Renal transplantation seems to halt but not reverse vascular calcification (Cianciolo et al. 2014). Exercise capacity and muscle strength were lower in renal transplant recipients than in healthy controls, but improved significantly following a rehabilitation program, indicating an important reversible component (van den Ham et al. 2005, 2007). With regard to the underlying mechanisms of premature aging, oxidative stress generally improves or even normalizes after renal transplantation. Levels of advanced glycation and products, which are associated with aging, decrease after kidney transplantation (Jin 2010; Crowley et al. 2013). Immunosuppressive treatment was reported to affect renal transplantation. Treatment of rapamycin could lower serum phosphate levels and increase insulin resistance in renal transplant recipients (Tataranni et al. 2011). Rapamycin treatment also increased Klotho expression in immortalized proximal tubular cell lines, consistent with the supposed antiaging properties (Tataranni et al. 2011). Another example of the complex effects of immunosuppressive agents concerns the reduced telomerase activity associated with use of azathioprine (Getliffe et al. 2005). Corticosteroid treatment after transplantation might accelerate senescent processes (Bauer et al. 2009).

11.4 Conclusion

Aging is accompanied with decreased function of all organs, including the kidney. Old kidneys are functional but fragile. Although much progress has been made in the understanding of the renal aging process and the associated decline in renal function, there are still some questions remaining unanswered and deserving future investigation. Improved understanding of renal aging may help to optimize management of renal allografts obtained from older donors. More research should be done on the distinction between the decline in renal function and alteration in renal structure because of aging-associated diseases such as hypertension and diabetes mellitus and that solely because of aging.

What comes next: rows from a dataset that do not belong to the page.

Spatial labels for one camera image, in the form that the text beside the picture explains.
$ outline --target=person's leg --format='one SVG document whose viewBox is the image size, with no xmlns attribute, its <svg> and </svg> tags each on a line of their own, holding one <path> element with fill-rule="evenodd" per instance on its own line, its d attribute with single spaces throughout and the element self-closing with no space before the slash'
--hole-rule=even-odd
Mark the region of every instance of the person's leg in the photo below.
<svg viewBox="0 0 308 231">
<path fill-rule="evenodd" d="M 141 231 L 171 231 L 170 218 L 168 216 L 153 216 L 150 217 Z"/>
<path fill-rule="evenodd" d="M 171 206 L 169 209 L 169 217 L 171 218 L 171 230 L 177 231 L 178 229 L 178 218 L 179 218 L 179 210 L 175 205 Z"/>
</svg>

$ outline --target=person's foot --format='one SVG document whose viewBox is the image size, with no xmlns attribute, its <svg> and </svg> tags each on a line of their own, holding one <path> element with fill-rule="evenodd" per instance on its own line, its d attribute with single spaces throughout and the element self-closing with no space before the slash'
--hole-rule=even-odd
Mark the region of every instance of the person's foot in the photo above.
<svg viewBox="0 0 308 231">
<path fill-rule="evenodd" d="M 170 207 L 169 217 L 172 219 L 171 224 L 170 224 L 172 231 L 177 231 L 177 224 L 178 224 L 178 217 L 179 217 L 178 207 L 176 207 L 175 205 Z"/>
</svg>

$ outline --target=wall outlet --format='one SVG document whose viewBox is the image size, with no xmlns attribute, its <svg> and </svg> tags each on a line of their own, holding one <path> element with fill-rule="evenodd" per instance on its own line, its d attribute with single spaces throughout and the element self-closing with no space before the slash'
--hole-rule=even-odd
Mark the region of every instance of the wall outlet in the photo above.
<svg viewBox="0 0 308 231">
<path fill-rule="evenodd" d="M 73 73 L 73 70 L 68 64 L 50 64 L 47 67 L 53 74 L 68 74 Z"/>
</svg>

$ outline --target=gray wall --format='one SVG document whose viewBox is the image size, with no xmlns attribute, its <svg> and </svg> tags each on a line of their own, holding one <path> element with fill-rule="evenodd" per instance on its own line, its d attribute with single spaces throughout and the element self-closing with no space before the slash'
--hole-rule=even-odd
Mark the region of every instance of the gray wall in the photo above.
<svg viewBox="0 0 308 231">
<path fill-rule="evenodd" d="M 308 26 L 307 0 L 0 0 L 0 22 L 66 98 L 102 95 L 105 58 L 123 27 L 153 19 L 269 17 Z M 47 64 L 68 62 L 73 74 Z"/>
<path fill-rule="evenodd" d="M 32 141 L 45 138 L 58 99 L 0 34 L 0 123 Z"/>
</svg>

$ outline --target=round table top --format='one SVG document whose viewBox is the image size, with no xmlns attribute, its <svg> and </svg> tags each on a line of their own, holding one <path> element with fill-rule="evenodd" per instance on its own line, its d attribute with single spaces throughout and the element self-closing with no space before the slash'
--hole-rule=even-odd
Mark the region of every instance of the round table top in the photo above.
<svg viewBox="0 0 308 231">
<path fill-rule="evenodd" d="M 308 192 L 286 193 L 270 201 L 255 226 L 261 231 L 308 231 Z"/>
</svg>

As mentioned before, there are several ways to interfere the process of renal aging, but they are not working efficiently enough separately. Combination of different ways could be a potential method to prevent renal aging or attenuate aging and aging-related diseases. The final goal of any intervention battling features of kidney aging is to preserve long-term kidney health and function.

The epigenetics offers the promise of providing a context-dependent understanding of human health span. Improved knowledge of how epigenetic process regulates aging and how they interact with disease process will enable the identification and stratification of patients at increased risk of age-related morbidities. How to identify and track several of environmental factors influencing health and interacting with individual cellular and molecular processes is critical to the identification and curing for renal diseases. Long-term calorie restriction with optimal nutrition is pretty hard to achieve in daily life, which makes it unlikely to become clinically relevant in the near future. Some researches come up with several nutritional factors and small compounds mimicking the calorie restriction effects by regulating nutrient sensing pathways or by inducing autophagy are in different phases of preclinical and clinical testing.

All in all, epidemiologic, biochemical, and molecular evidence suggest that aging of the kidney is a complex interplay of different molecular mechanisms going far beyond a simple “wear and tear” process. There are many pathways found to be useful targets for slowing the aging process. Because combatting aging will require a long-term strategy, the route to clinical translation requires further insight from preclinical studies.